• **PROBLEM STATEMENT**: Before copying, remove every picture, and then repeat all entries below precisely as written.

━━ MATERIAL SHOWN

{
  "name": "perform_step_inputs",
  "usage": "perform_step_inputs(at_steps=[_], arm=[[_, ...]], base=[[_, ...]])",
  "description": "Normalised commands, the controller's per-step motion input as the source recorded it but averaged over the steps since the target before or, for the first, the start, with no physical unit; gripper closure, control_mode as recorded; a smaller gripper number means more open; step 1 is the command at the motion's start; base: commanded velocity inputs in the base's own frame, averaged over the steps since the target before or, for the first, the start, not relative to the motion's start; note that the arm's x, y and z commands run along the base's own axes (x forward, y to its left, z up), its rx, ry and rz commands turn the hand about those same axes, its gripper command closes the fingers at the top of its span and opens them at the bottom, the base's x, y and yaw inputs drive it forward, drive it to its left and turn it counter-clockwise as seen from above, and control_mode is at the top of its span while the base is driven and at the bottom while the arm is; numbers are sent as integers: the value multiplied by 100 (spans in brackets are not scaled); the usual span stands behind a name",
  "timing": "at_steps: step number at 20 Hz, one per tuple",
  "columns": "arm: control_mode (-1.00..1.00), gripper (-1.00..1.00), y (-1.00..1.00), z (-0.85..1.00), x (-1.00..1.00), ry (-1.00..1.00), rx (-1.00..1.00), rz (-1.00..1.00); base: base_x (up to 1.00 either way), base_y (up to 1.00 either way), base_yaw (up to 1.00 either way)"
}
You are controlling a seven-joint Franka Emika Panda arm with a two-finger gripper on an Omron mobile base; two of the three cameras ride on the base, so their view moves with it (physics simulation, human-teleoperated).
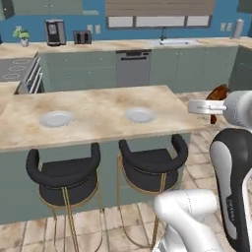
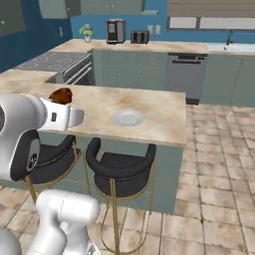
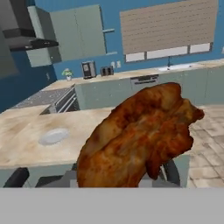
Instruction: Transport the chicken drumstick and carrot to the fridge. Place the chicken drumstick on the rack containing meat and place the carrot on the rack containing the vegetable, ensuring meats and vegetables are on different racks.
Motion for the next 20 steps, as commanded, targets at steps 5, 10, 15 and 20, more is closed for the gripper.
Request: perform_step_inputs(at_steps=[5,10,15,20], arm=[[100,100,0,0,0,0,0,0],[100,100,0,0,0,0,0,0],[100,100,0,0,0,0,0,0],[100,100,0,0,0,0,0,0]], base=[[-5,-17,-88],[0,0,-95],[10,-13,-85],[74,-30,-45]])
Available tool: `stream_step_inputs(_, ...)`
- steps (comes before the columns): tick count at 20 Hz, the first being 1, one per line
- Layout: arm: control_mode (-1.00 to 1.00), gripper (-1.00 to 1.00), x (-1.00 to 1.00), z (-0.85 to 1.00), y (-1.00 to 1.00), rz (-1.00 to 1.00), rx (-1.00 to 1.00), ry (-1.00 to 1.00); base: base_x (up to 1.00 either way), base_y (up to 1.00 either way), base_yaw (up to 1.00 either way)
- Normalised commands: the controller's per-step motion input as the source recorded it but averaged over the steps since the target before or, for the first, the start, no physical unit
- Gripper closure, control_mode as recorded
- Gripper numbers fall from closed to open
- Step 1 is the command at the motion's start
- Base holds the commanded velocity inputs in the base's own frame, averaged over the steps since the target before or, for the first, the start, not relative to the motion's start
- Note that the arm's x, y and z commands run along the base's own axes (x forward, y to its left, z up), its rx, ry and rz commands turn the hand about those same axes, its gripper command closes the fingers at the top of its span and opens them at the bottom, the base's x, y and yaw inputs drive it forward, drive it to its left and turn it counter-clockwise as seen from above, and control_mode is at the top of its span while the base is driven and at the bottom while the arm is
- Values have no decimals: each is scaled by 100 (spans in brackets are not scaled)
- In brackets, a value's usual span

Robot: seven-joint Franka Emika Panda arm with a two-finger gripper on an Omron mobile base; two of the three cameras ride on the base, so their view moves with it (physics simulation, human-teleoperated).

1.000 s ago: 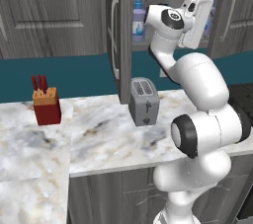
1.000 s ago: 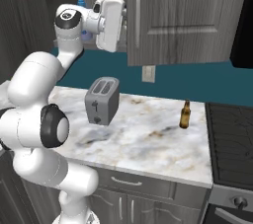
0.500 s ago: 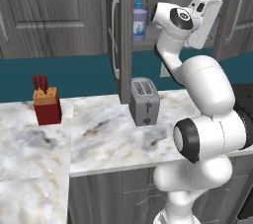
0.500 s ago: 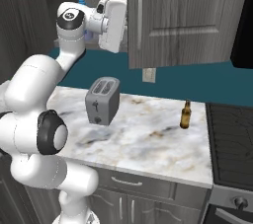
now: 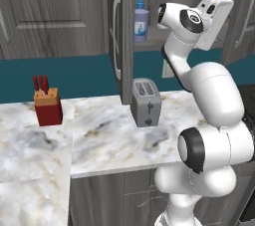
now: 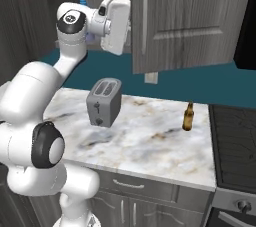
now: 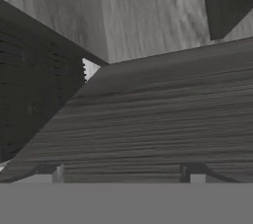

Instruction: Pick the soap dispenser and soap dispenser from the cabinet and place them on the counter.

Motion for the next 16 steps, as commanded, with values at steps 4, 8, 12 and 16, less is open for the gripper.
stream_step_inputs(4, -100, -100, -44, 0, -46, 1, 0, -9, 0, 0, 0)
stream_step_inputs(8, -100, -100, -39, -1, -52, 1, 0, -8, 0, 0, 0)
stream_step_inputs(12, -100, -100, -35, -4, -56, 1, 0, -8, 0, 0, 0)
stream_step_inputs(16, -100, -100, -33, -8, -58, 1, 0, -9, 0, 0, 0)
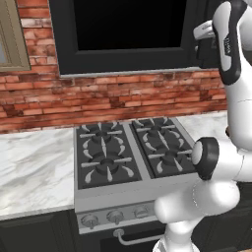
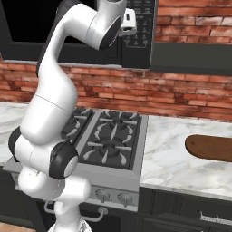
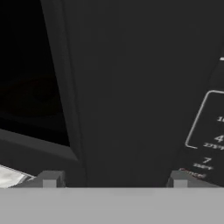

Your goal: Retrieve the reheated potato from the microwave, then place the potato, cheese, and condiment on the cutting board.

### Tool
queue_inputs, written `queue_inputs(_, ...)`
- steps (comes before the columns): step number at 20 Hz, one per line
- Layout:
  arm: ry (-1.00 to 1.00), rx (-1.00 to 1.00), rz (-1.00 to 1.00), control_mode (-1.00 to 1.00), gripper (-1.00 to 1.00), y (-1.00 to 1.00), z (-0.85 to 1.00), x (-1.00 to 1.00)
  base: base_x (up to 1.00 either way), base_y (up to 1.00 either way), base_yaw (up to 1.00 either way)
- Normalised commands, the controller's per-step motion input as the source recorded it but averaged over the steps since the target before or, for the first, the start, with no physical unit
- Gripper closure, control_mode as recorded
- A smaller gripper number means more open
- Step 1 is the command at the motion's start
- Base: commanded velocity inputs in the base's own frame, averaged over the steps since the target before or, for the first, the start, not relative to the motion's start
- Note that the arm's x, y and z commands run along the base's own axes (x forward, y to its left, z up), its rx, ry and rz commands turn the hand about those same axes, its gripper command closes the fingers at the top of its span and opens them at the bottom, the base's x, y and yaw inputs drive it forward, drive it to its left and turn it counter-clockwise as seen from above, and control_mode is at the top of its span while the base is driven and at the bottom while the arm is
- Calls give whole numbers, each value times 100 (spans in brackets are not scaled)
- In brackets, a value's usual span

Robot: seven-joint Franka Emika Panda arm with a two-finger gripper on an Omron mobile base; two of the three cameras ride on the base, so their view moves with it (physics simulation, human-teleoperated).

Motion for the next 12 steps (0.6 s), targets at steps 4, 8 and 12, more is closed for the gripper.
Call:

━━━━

• **EXPECTED ANSWER**:
{
  "name": "perform_step_inputs",
  "usage": "perform_step_inputs(at_steps=[_], arm=[[_, ...]], base=[[_, ...]])",
  "description": "Normalised commands, the controller's per-step motion input as the source recorded it but averaged over the steps since the target before or, for the first, the start, with no physical unit; gripper closure, control_mode as recorded; a smaller gripper number means more open; step 1 is the command at the motion's start; base: commanded velocity inputs in the base's own frame, averaged over the steps since the target before or, for the first, the start, not relative to the motion's start; note that the arm's x, y and z commands run along the base's own axes (x forward, y to its left, z up), its rx, ry and rz commands turn the hand about those same axes, its gripper command closes the fingers at the top of its span and opens them at the bottom, the base's x, y and yaw inputs drive it forward, drive it to its left and turn it counter-clockwise as seen from above, and control_mode is at the top of its span while the base is driven and at the bottom while the arm is; numbers are sent as integers: the value multiplied by 100 (spans in brackets are not scaled); the usual span stands behind a name",
  "timing": "at_steps: step number at 20 Hz, one per tuple",
  "columns": "arm: control_mode (-1.00..1.00), gripper (-1.00..1.00), y (-1.00..1.00), z (-0.85..1.00), x (-1.00..1.00), ry (-1.00..1.00), rx (-1.00..1.00), rz (-1.00..1.00); base: base_x (up to 1.00 either way), base_y (up to 1.00 either way), base_yaw (up to 1.00 either way)"
}
You are controlling a seven-joint Franka Emika Panda arm with a two-finger gripper on an Omron mobile base; two of the three cameras ride on the base, so their view moves with it (physics simulation, human-teleoperated).
Instruction: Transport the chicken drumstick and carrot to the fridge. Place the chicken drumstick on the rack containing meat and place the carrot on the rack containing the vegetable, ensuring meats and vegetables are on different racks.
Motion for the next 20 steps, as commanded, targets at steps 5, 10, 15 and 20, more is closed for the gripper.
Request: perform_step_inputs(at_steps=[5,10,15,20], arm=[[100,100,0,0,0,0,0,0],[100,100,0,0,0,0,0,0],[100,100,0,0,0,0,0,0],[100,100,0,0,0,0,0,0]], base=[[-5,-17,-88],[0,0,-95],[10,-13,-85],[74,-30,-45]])
Available tool: `stream_step_inputs(_, ...)`
- steps (comes before the columns): tick count at 20 Hz, the first being 1, one per line
- Layout: arm: control_mode (-1.00 to 1.00), gripper (-1.00 to 1.00), x (-1.00 to 1.00), z (-0.85 to 1.00), y (-1.00 to 1.00), rz (-1.00 to 1.00), rx (-1.00 to 1.00), ry (-1.00 to 1.00); base: base_x (up to 1.00 either way), base_y (up to 1.00 either way), base_yaw (up to 1.00 either way)
- Normalised commands: the controller's per-step motion input as the source recorded it but averaged over the steps since the target before or, for the first, the start, no physical unit
- Gripper closure, control_mode as recorded
- Gripper numbers fall from closed to open
- Step 1 is the command at the motion's start
- Base holds the commanded velocity inputs in the base's own frame, averaged over the steps since the target before or, for the first, the start, not relative to the motion's start
- Note that the arm's x, y and z commands run along the base's own axes (x forward, y to its left, z up), its rx, ry and rz commands turn the hand about those same axes, its gripper command closes the fingers at the top of its span and opens them at the bottom, the base's x, y and yaw inputs drive it forward, drive it to its left and turn it counter-clockwise as seen from above, and control_mode is at the top of its span while the base is driven and at the bottom while the arm is
- Values have no decimals: each is scaled by 100 (spans in brackets are not scaled)
- In brackets, a value's usual span

Robot: seven-joint Franka Emika Panda arm with a two-finger gripper on an Omron mobile base; two of the three cameras ride on the base, so their view moves with it (physics simulation, human-teleoperated).

1.000 s ago: 
1.000 s ago: 
0.500 s ago: 
0.500 s ago: 
now: 
now: 
now: 

Instruction: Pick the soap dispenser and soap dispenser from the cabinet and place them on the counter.

Motion for the next 16 steps, as commanded, with values at steps 4, 8, 12 and 16, less is open for the gripper.
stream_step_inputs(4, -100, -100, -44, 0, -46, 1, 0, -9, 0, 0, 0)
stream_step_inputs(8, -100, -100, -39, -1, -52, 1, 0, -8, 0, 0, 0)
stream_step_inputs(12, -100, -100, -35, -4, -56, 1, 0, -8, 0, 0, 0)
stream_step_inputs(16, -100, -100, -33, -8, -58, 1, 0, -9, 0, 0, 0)

Your goal: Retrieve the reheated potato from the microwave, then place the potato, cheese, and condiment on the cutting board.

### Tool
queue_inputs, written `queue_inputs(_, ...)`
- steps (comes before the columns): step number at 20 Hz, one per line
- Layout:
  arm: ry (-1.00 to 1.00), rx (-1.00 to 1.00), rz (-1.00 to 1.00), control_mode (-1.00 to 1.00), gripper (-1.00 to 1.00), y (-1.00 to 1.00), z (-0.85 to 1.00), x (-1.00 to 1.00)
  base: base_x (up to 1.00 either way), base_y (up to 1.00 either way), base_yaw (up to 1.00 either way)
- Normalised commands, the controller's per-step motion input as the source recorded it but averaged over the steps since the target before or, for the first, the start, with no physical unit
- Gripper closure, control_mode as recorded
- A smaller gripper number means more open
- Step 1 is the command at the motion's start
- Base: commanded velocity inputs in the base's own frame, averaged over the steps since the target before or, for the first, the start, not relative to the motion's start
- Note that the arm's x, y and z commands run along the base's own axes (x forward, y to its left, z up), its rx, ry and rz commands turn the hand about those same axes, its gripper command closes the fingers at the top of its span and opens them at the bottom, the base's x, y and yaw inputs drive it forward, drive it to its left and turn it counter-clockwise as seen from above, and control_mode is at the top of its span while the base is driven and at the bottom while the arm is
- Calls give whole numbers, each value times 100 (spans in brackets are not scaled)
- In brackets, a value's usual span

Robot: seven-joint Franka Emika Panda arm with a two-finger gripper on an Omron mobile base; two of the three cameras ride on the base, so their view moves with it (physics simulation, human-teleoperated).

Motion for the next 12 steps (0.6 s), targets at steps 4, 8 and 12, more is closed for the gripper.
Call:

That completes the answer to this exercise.